Como un mes después de mi conversión, contraje nuevamente la fiebre tifoidea. Durante doce días, experimenté las mismas torturas y agonías como en 1837. Pero esta vez me moría felizmente. No había temor de ver mis buenas obras como un grano de arena y las montañas de mis iniquidades en la balanza de Dios contra mí. Estaba confiando únicamente en Jesús para ser salvo. Era la sangre de Jesús, el Cordero de Dios, que estaba en la balanza. Entonces no tuve ningún temor, porque sabía que era salvo por Jesús y que esa salvación fue un acto perfecto de su amor, su misericordia y su poder; por consecuencia, me daba gusto morir.

Al día decimotercero de mi sufrimiento, el doctor me dejó, diciendo las mismas palabras de los doctores de Qüebec: —Tiene solo pocos minutos de vida si no está muerto ya.

Aunque por tres o cuatro días no mostré ninguna señal de vida, estaba perfectamente consciente. Yo oí las palabras del doctor y con alegría cambiaría las miserias de esta vida corta por esa eternidad de gloria que mi Salvador me había comprado. Sólo lamentaba morir antes de rescatar más de mis queridos paisanos de la religión idolátrica de Roma. Con los labios de mi alma dije: —Querido Jesús, felizmente voy contigo ahora mismo, pero si es tu voluntad dejarme vivir algunos años más para difundir la luz del Evangelio entre mis paisanos, te bendeciré eternamente junto con mis paisanos convertidos por tu misericordia.

Apenas llegó esta oración al trono de la gracia cuando vi una docena de obispos marchando hacia mí con espadas en sus manos para matarme. Al levantarse la primera espada para partirme la cabeza, hice un esfuerzo desesperado, arrancándola de la mano de mi supuesto asesino y le golpeé con tal fuerza en su cuello que su cabeza rodaba en el suelo. El segundo, tercero, cuarto etc. hasta el último se precipitaron para matarme, pero yo golpeé con tal fuerza al cuello de cada uno de ellos que doce cabezas rodaban en el suelo y flotaban en un charco de sangre. En mi emoción grité a mis amigos que me rodeaban: —¿No ven las cabezas rodando y la sangre fluyendo en el suelo?
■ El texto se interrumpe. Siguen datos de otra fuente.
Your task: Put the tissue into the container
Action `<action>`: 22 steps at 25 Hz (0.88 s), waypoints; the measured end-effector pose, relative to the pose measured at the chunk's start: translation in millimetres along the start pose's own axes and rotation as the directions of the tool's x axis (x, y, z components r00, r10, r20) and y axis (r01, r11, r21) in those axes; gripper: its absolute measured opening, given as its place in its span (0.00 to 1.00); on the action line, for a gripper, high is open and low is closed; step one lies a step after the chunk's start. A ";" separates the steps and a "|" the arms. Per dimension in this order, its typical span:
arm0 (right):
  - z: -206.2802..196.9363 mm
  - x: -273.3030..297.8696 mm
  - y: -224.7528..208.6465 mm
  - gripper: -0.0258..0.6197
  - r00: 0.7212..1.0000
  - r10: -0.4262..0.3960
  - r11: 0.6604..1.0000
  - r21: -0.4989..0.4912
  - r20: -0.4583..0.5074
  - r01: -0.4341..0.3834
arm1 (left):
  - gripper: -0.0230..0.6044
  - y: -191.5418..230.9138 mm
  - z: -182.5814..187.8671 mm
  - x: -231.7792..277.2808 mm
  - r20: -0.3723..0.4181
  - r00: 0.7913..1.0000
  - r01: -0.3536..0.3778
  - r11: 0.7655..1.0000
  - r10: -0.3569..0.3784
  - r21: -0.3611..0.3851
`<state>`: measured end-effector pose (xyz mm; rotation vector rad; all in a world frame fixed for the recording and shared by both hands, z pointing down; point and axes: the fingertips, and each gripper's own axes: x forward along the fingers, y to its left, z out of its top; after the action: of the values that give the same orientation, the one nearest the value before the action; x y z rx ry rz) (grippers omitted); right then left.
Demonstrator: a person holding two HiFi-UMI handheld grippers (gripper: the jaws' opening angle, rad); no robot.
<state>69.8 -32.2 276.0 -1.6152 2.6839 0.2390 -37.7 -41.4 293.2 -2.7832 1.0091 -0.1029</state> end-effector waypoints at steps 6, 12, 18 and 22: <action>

De repente sentí como un choque eléctrico de cabeza a pies. ¡Estaba curado, perfectamente curado! Pedí a mis amigos algo de comer; pues no había probado alimento en doce días. Con lágrimas de gozo y gratitud a Dios, ellos cumplieron mi petición. Esta última fue no solamente la curación perfecta de mi cuerpo, sino también una curación del alma. Entonces comprendí claramente que la primera no fue más milagrosa que la segunda. Ahora tenía un perfecto entendimiento de las falsificaciones diabólicas de milagros en la Iglesia de Roma. En los dos casos, fui curado y salvado, no por los Santos, ni por los obispos, ni por los Papas, sino por mi Dios por medio de su Hijo, Jesucristo.